## Work instruction:
Lines with "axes": report how many there are in the listing below, giving the number and nothing else.

============================================================

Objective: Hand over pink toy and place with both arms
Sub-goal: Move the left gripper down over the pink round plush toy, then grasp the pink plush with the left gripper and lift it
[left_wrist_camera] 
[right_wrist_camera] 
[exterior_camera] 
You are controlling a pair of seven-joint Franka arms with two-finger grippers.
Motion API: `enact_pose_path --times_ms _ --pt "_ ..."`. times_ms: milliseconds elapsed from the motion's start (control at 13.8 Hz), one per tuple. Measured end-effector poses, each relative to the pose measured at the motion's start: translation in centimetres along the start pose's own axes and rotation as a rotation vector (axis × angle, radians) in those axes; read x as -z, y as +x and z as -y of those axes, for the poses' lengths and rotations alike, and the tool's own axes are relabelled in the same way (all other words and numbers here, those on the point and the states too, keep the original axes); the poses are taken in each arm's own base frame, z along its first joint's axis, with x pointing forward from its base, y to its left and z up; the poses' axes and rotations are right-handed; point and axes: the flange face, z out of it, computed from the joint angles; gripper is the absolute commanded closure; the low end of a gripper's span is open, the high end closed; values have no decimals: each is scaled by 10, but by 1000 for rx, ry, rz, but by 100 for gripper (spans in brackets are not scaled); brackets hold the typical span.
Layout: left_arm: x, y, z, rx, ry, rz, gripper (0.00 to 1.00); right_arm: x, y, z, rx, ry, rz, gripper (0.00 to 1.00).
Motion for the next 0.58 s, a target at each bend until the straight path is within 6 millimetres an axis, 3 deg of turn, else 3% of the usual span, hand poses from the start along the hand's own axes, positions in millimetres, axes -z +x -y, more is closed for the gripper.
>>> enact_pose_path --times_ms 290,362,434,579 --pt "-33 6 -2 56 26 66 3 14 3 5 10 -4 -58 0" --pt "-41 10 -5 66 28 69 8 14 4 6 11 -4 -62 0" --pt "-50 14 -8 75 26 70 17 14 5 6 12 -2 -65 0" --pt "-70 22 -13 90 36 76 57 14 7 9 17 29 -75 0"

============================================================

## Output of the exercise:
2